Tour
historic Doune
The
little burgh of Doune in Stirlingshire is a proud place,
and worthy of its pride. It is the capital of Menteith,
more properly Monteith, the mounth of the River Teith,
which was once one of the great earldoms and divisions of
ancient Scotland. Near by stands one of the finest castles
in this, or any other, land. Doune had, inevitably, a stirring
history. And it is an attractive place, attractively sited,
old fashioned and authentic.
The town stands where the Ardoch Burn comes down from
the northern heights to join the Teith, 4 miles west of
Dunblane and 8 miles south-east of Callander, where the
A.84 and A.820 roads also join; and behind it, the Bracs
of Doune--not to be confused with the "banks and braes
of bonnie Doon", in Ayrshire--rise in great folds to the
high heather hills of the Ben Vorlich and Forest of Glenartney
range. The Teith, rushing down from its double sources
in the Trossachs and Lubnaig areas, has formed here a
great and wooded valley through the foothills, so that
Doune is a comparatively hilly place. The main street
is picturesque at both ends, with in the center, the great,
gaunt parish church of 1822, with its 1150 sittings, tall
tower and graveyard. At the west end, is the little
triangular market place, with its typical old Mercat Cross
in the center, relic of the days when cattle and sheep
fairs, authorized by special Act of Parliament in 1665,
made Doune a busy place. To the south from here, the main
road crosses the Teith by a fine two-arched bridge, later
widened, but first built in 1535 by Robert Spittal, the
Stirling tailor of James IV's widow, Margaret Tudor--the
same who founded Spittal's Hospital, Stirling, and built
also the bridge at Bannockburn. He was a great public
benefactor--but the story of this bridge shows a less
noble side of the man; for it is said that he erected
it to spite the ferry-man here, who had refused the wealthy
tailor passage because he had no money about his person
at the time. It was built, therefore, to do the other
out of a living--though no doubt to the great advantage
of the good folk of Doune.
The town used to be greatly famed for the manufacture
of Highland pistols by its craftsmen--and indeed the burgh
sign still shows two pairs of crossed pistols on either
side of the Mercat Cross. Nowadays Doune pistols are almost
worth their weight in gold. Sporrans also were made here.

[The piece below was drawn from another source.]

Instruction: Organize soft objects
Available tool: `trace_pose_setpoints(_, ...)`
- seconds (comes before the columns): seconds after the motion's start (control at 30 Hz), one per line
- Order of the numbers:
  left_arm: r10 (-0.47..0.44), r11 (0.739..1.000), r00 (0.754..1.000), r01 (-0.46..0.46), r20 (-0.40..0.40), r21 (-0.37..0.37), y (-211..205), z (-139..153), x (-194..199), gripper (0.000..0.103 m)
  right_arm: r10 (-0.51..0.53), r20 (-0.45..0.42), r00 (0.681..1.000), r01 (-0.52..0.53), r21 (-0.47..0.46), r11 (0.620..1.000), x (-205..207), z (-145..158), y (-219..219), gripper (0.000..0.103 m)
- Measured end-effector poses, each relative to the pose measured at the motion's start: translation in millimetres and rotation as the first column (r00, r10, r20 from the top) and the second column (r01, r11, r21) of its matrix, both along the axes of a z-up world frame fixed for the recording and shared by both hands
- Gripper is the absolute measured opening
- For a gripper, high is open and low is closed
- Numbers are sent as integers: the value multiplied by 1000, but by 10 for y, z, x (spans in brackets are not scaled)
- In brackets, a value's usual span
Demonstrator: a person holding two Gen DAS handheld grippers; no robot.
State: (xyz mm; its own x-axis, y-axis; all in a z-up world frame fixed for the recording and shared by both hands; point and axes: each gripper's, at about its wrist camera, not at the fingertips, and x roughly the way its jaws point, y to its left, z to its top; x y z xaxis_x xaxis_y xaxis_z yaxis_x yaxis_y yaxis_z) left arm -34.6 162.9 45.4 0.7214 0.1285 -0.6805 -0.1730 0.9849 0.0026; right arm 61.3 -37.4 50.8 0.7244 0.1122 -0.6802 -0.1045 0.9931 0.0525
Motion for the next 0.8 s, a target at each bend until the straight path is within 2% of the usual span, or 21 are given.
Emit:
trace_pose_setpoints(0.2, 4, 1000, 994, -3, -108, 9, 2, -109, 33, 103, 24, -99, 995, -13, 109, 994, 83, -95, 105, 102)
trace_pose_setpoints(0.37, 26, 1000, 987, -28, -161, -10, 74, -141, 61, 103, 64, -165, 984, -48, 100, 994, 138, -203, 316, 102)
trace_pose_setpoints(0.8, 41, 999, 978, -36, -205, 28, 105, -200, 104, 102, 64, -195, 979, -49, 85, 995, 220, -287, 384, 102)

But when, after the Forty-Five, the Proscription Acts
from London banned the wearing of Highland dress, and
pacification was the order of the day, a different kind
of manufacture came to replace these--cotton-milling and
distilling.
At one time there were no fewer than five churches in
the little town--the Parish, the Free, the United Presbyterian,
the Roman Catholic and the Episcopalian--something of
a plethora, surely, for a population which could not even
fill the first.
Doune Castle is not readily glimpsed from the town itself,
strangely enough lying in a low but strong position at
the junction of Ardoch and Teith. It is a large and magnificent
courtyard-type castle of the 14th and early 15th
centuries, and its splendors and exciting history may
only be hinted at here. It consists of two great and tall
keeps,, linked by a lower range of building containing
a notable Great Hall with center-of-the-floor fireplace,
to form the north side of a quadrangular court, the other
three sides being enclosed by a tremendous 4o-feet-high
curtain-wall, 8 feet thick and topped by a parapet and
wall-walk. Of the two keeps, the older and higher is to
the north-east, with the doorway pend driving through.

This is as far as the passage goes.